Susa.
Aprile.
Susa, la città saracena. Passa nella storia con molti nomi: Adramatos, Hadrumetum, Unurico polis, Djoerah, Soussa, Sisa, Sissa Negra e vai dicendo.
Fu nel dominio di molti ma non ha serbato che il carattere saraceno.
Fondata dai fenici in epoca troppo remota per esser determinata, passò dai Cartaginesi ai Romani, dai Romani ai Vandali, dai Vandali ai Bisantini, ai Turchi, agli Arabi.
Gli arabi la dissero Djohera, pietra preziosa.
Una graziosa leggenda spiega come fosse chiamata in seguito, Susa.
“Un governatore arabo fece sospendere una volta, sopra Bab-el-Bahar, una bella perla legata a un filo. Ora avvenne che, durante la notte, il filo fosse tagliato.

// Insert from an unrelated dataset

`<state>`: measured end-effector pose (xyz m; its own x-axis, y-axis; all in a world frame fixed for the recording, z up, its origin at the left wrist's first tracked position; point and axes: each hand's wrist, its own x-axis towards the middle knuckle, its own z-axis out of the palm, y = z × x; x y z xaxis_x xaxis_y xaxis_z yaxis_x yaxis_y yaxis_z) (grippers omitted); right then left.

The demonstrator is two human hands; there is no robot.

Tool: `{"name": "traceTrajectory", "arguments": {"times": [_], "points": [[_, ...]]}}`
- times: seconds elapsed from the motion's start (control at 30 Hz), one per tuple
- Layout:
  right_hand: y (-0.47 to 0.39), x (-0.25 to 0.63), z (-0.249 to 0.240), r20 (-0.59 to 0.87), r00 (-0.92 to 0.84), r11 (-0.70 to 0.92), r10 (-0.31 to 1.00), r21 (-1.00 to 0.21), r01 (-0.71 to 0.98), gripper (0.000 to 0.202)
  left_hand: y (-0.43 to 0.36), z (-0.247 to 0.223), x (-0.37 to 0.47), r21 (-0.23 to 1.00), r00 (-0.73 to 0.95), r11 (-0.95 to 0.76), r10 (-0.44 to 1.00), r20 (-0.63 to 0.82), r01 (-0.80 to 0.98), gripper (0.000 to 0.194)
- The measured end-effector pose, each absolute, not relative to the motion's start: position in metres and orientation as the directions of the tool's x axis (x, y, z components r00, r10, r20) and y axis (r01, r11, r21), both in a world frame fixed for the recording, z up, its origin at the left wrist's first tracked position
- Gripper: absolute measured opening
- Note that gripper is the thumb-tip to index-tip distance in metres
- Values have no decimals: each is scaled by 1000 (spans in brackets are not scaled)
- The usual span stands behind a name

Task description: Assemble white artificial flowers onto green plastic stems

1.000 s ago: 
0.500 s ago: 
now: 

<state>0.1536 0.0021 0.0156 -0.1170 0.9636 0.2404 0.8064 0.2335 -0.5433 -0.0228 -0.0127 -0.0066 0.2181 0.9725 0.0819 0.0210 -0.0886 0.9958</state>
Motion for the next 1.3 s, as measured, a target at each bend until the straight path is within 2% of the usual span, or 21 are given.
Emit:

“Appena sorse l’alba, la gente si avvide di ciò e andò intorno gridando che un verme (sussa, in arabo) aveva mangiato il filo al quale era sospesa la gemma.
“Da quel giorno, il nome di Susa è restato all’antica Hadrumetum„.
Per me rimane Djohera il gioiello. Una gemma bianca incastonata su l’orlo del mare turchino. È tutta bianca. L’immagine di una nube che passa nel cielo mattutino di un maggio, ne dà la sensazione, non foss’altro per ciò che è colore.
Si stende sopra un colle su la riva del mare, è piatta, le sue bianche mura orlate paiono trine. A quando a quando dalla sua massa frastagliata che sale dolcemente col salire del colle si leva un palmizio, un minareto, una cuba, e sopra è il turchino del cielo profondo, e sotto è il turchino del mare. Un nido fra due immensità gioconde.
È il vero sorriso dell’oriente, una fra le immagini che assecondano maggiormente il nostro sogno. In tutta la costa fra cielo e mare, non ha sorella.
Nessun’altra città la supera in gaiezza serena nè in Siria, nè in Egitto, nè in Algeria. È la gemma saracina: Djohera.
Intorno le si distende il Sahel dagli immensi oliveti.